**WORK INSTRUCTIONS**: From the entries that follow, copy exactly the lines beginning at the line holding "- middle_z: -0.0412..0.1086" and continuing through the line holding "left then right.".

Stored dataset items
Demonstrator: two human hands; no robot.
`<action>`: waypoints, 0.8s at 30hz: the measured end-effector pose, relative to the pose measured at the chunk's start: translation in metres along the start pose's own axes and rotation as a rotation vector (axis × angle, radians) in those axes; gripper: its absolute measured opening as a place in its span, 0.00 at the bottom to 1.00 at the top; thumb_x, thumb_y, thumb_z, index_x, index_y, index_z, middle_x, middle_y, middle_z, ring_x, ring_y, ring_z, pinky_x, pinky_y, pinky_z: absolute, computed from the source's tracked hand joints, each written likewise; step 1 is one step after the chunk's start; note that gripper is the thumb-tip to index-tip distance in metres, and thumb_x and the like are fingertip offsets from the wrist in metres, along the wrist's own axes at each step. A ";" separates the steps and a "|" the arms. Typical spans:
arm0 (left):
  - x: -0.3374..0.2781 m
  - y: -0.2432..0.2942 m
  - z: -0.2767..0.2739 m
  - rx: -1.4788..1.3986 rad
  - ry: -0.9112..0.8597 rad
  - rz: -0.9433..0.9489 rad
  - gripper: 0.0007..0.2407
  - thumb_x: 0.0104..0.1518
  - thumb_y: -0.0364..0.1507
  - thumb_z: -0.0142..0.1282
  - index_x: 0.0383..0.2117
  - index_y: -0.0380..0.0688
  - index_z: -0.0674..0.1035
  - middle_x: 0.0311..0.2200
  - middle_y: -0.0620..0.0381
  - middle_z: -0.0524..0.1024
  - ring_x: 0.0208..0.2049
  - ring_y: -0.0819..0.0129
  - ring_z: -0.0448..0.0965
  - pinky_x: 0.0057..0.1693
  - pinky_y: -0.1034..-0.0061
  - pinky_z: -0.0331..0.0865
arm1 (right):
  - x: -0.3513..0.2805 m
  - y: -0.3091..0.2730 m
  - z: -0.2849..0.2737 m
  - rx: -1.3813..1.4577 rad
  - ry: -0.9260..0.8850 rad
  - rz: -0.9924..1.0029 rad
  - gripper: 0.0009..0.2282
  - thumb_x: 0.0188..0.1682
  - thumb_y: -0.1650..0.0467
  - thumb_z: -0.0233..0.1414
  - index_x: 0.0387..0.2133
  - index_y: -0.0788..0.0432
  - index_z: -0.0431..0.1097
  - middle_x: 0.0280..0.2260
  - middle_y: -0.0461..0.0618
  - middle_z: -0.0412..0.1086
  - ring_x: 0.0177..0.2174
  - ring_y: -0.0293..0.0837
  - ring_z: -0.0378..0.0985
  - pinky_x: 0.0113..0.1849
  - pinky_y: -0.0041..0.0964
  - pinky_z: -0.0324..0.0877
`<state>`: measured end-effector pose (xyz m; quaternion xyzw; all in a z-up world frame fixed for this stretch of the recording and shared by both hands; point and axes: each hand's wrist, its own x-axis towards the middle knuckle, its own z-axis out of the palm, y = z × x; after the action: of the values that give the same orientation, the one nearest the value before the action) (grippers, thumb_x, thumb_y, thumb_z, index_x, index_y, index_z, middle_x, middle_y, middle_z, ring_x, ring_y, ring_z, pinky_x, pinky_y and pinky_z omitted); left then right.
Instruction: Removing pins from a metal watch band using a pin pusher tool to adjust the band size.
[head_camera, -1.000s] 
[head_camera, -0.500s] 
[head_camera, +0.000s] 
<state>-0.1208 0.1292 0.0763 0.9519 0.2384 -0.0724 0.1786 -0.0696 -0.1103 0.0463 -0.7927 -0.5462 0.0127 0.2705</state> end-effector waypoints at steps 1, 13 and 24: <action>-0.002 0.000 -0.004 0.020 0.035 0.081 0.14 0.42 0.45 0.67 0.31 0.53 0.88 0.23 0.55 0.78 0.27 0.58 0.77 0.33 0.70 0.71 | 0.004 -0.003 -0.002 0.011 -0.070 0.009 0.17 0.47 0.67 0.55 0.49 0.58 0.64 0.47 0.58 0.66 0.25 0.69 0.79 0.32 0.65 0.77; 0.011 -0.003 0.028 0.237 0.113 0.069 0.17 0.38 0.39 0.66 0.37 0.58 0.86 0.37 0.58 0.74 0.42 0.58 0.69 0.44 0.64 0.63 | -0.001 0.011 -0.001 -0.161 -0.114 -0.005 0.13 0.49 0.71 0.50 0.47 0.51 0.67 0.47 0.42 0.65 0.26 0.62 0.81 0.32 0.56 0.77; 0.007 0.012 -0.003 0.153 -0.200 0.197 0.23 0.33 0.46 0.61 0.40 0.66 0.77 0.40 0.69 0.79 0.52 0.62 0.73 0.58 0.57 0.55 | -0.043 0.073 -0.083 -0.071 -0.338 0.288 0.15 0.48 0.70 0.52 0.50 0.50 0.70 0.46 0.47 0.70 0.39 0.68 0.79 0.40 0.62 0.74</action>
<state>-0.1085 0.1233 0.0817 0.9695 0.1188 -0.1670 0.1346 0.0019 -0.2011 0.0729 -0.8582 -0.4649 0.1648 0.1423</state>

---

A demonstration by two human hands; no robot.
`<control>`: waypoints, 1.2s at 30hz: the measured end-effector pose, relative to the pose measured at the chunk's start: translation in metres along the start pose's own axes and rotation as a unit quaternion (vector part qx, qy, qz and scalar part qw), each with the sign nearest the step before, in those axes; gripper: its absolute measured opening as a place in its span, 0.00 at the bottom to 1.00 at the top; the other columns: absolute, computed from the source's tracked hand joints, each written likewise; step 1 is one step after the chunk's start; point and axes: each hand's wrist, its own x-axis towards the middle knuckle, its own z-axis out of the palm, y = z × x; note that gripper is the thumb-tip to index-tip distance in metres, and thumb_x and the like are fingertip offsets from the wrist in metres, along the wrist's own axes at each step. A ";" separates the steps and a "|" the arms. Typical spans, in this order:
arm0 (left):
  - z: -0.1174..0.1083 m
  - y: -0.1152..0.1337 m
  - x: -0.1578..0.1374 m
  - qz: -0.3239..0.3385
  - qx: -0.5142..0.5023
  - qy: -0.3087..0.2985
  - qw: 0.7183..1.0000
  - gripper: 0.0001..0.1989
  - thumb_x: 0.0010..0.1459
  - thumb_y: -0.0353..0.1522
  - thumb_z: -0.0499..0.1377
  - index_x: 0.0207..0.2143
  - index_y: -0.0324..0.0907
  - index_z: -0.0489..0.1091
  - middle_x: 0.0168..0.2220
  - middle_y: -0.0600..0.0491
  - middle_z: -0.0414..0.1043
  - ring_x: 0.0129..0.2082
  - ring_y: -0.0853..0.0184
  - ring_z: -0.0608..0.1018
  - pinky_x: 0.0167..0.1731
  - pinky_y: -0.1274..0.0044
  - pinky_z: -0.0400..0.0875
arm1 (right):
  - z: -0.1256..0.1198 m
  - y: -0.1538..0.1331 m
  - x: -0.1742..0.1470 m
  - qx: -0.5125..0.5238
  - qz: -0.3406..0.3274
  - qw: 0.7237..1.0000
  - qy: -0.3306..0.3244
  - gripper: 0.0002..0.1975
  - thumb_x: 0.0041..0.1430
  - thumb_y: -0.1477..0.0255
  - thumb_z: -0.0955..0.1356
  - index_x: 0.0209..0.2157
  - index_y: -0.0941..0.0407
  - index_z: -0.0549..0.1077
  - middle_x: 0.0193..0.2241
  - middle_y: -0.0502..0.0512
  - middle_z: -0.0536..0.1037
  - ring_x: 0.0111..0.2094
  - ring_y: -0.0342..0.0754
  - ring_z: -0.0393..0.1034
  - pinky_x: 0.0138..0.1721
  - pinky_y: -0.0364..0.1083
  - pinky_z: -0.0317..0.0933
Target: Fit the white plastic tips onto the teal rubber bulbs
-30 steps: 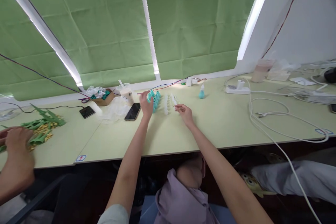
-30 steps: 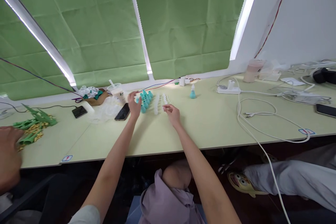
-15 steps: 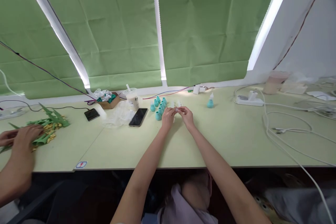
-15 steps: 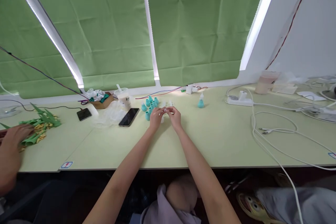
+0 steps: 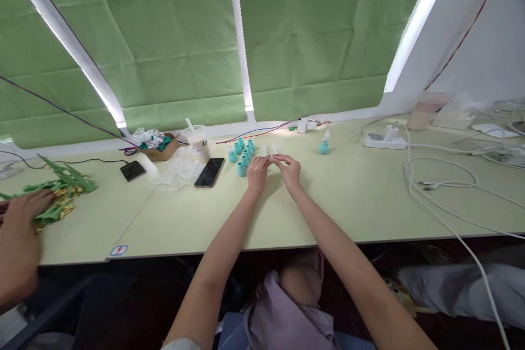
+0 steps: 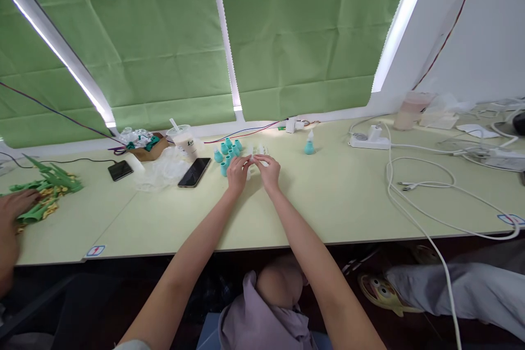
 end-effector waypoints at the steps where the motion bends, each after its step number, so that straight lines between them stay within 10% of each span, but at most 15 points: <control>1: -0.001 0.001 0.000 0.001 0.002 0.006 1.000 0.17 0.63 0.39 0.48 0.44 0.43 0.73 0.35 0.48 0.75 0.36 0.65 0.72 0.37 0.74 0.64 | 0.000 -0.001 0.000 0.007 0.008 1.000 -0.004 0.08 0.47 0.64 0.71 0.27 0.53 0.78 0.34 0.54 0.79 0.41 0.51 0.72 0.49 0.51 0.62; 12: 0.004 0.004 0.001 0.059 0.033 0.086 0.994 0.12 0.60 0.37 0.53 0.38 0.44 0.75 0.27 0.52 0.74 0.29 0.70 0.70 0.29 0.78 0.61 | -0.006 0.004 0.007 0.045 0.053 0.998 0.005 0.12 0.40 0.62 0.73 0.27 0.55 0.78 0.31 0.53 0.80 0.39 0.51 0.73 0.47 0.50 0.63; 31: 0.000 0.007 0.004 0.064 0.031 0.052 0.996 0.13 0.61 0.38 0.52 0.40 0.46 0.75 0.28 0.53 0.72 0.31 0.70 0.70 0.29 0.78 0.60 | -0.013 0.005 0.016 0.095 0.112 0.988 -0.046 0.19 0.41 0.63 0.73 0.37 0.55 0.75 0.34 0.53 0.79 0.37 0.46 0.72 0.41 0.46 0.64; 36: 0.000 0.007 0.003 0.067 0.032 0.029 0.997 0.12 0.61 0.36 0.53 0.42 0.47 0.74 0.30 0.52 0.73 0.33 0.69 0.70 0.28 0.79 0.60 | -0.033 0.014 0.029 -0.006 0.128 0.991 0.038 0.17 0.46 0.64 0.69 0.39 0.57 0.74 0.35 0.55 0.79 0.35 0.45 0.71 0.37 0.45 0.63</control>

**EXERCISE OUTPUT**:
  - middle_z: -0.0412..0.1086
  - ring_x: 0.0177..0.2174
  - ring_y: -0.0293..0.0837
  - ring_z: -0.0378..0.0985
  - pinky_x: 0.0113..0.1849
  - pinky_y: -0.0041..0.0964
  - pinky_z: -0.0324..0.0877
`<state>`: measured end-effector pose (xyz m; quaternion xyzw; all in a z-up world frame fixed for this stretch of the recording and shared by both hands; point and axes: each hand's wrist, its own x-axis towards the middle knuckle, its own z-axis out of the palm, y = z × x; after the action: of the values that give the same orientation, the one nearest the value before the action) (grippers, thumb_x, thumb_y, thumb_z, index_x, index_y, index_z, middle_x, middle_y, middle_z, ring_x, ring_y, ring_z, pinky_x, pinky_y and pinky_z omitted); left then right.

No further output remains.